Through this talk you’ll hear how we’ve adopted GraphQL in a number of projects, the successes and pitfalls we’ve seen as a result, as well as how we’ve evolved our implementations over time. You’ll learn all the nifty bits of the toolkit, like resolve wrappers, lazy execution, mutations, schema visibility, error handling and even some advanced techniques that will help you compose even more readable resolve functions. Not to mention how to debug your way out of trouble and back into your cat’s good graces.

If you’ve never considered GraphQL before, or really want to make your cat proud of you, you should absolutely attend this talk

Hacking Your Emotional API

Imagine that your brain is wired to an API, and that one of the endpoints triggers you to be absolutely furious when it’s called. All the other emotions have endpoints as well. This is the metaphor that I use to describe how feelings work.
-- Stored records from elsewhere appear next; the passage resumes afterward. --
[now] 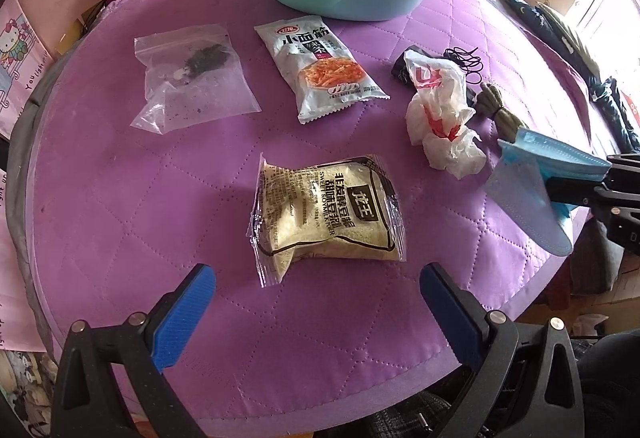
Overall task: Organize soft objects
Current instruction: 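Grasp the blue face mask with the right tool while the left tool grasps the gold packet, then carry the mask and gold packet over the teal basin, then open both tools to drop the mask and packet into the basin, then withdraw both tools and lower the right tool onto the khaki rope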
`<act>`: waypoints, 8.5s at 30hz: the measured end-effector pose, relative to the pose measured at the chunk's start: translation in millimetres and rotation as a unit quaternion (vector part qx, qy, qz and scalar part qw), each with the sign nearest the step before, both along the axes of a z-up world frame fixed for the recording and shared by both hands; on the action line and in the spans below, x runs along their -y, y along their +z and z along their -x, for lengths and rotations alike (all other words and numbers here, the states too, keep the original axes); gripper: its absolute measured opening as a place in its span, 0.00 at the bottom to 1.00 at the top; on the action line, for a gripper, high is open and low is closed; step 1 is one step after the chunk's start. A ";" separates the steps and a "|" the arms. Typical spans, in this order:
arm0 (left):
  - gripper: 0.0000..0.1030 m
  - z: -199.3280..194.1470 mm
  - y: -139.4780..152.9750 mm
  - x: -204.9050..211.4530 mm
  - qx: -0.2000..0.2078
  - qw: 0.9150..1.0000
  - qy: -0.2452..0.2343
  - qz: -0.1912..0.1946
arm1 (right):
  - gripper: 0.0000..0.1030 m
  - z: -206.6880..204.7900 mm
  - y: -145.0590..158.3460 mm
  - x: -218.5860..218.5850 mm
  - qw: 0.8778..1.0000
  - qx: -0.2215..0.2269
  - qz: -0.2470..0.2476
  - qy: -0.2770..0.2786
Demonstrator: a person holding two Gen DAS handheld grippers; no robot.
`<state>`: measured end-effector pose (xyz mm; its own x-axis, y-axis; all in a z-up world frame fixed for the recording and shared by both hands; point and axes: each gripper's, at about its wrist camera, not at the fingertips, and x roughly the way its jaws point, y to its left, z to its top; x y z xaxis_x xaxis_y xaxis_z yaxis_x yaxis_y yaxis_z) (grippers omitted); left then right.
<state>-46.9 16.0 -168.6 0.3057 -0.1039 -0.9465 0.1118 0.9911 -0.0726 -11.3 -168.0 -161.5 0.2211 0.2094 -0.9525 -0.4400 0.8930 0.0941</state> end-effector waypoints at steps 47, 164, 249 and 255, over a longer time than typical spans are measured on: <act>0.47 -89.0 -15.7 20.2 -0.007 1.000 0.001 0.021 | 0.08 -40.6 27.4 30.8 0.999 0.026 -0.028 -0.021; 0.90 -302.6 51.7 29.4 0.096 0.993 -0.050 -0.034 | 0.84 -338.6 57.9 -48.9 0.992 0.082 -0.047 -0.084; 1.00 -31.3 23.2 45.1 0.104 0.994 -0.010 -0.008 | 0.99 -51.4 -25.2 8.7 0.997 0.026 -0.006 -0.073; 1.00 -30.6 19.9 49.5 0.098 0.995 -0.024 -0.012 | 0.93 -49.1 -39.1 -2.2 0.999 0.009 0.001 -0.051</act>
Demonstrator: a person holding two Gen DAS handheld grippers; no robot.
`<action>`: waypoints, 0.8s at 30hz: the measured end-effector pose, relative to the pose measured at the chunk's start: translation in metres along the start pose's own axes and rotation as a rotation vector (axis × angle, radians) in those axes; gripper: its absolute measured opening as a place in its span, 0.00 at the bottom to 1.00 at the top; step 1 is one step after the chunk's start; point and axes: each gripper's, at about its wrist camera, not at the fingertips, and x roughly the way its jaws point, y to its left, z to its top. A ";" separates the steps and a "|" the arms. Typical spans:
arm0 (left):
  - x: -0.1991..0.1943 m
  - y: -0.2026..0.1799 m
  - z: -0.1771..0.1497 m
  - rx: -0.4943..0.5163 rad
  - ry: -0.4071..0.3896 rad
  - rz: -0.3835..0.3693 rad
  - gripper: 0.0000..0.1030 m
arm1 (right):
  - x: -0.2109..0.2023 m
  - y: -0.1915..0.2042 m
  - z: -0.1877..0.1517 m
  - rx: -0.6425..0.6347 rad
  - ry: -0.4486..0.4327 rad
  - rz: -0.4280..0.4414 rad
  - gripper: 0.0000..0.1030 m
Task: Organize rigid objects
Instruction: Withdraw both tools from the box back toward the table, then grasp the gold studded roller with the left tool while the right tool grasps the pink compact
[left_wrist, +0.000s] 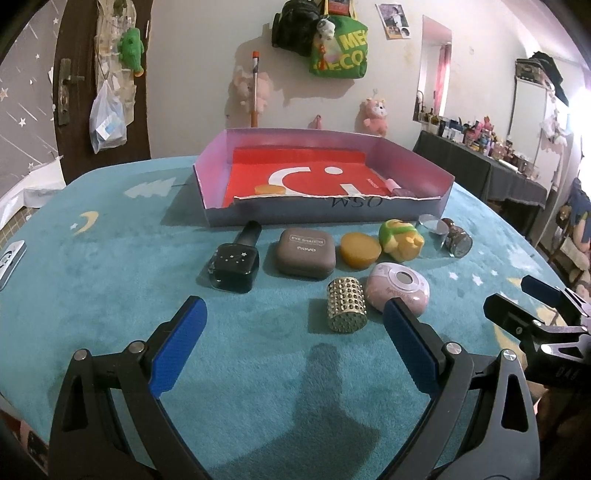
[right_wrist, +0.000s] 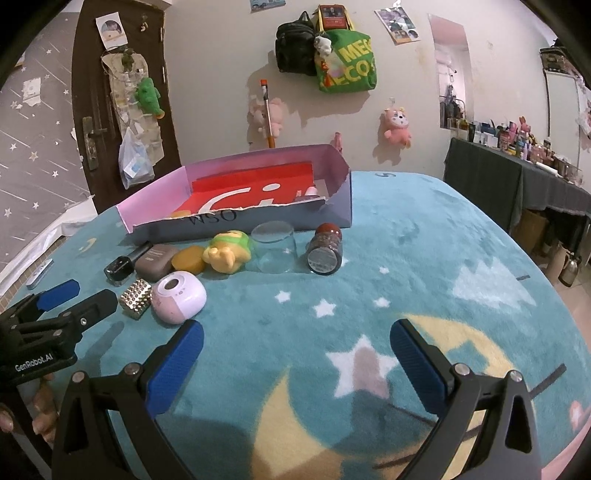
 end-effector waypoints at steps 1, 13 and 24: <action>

When we think about emotions this way, they become a bit less scary. The metaphor allows us to use technical language to describe experiences which are often misunderstood.

To explain why it’s important to improve our emotional responses I go over research which describes how improperly handling your emotions can have significant impacts things like abstract thinking, short-term memory and executive function.

Then I present a toolbox full of techniques that you can use develop emotional fluency, and I illustrate a number of those techniques by describing my own emotional challenges as if they were written in code. I describe how I used those skills to “refactor” that code.

This topic is particularly relevant today, as the non-coding aspects of developer life are becoming more important than the coding ones. Thriving in a diverse community requires us to develop our skills in communication, understanding and empathy. I want to share what I’ve learned about emotions in a way developers can relate to, so they can grasp how feelings impact not only their own quality of work, but their ability to work well with others.